**Task prompt**
Tally the lines in the data below in which the word "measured" occurs, then give only the total.

**Provided data**
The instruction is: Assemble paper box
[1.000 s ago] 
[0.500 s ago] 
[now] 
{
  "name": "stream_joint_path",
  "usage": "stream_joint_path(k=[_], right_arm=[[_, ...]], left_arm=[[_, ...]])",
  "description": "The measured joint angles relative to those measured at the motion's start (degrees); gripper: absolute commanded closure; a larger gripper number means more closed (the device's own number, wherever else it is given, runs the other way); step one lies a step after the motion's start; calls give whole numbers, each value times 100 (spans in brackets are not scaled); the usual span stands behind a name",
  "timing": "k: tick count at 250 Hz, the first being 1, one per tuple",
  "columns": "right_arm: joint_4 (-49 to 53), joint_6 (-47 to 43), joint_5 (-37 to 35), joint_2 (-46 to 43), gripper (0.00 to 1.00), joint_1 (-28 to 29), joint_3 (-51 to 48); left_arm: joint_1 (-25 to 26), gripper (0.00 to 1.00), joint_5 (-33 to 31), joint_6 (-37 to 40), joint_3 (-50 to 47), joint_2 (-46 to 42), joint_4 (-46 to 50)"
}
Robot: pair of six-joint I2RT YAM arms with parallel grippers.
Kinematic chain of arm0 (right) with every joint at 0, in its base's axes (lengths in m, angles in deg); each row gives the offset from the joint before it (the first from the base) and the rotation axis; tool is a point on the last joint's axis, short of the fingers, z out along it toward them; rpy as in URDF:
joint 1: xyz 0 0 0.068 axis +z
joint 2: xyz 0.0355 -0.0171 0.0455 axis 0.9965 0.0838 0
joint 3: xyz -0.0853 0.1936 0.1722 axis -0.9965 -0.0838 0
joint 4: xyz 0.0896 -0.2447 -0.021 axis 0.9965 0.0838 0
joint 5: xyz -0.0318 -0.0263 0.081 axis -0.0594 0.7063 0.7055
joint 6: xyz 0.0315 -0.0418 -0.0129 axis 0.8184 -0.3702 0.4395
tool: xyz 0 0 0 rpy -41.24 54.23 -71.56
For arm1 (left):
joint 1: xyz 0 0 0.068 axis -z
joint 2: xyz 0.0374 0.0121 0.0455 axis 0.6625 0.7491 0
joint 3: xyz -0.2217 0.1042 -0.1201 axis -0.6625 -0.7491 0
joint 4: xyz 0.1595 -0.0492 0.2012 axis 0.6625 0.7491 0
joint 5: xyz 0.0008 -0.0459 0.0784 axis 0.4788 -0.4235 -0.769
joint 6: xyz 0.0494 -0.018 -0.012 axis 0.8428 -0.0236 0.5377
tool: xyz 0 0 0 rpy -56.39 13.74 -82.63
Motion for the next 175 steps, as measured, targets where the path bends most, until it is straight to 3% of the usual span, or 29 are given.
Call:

**Reply**
2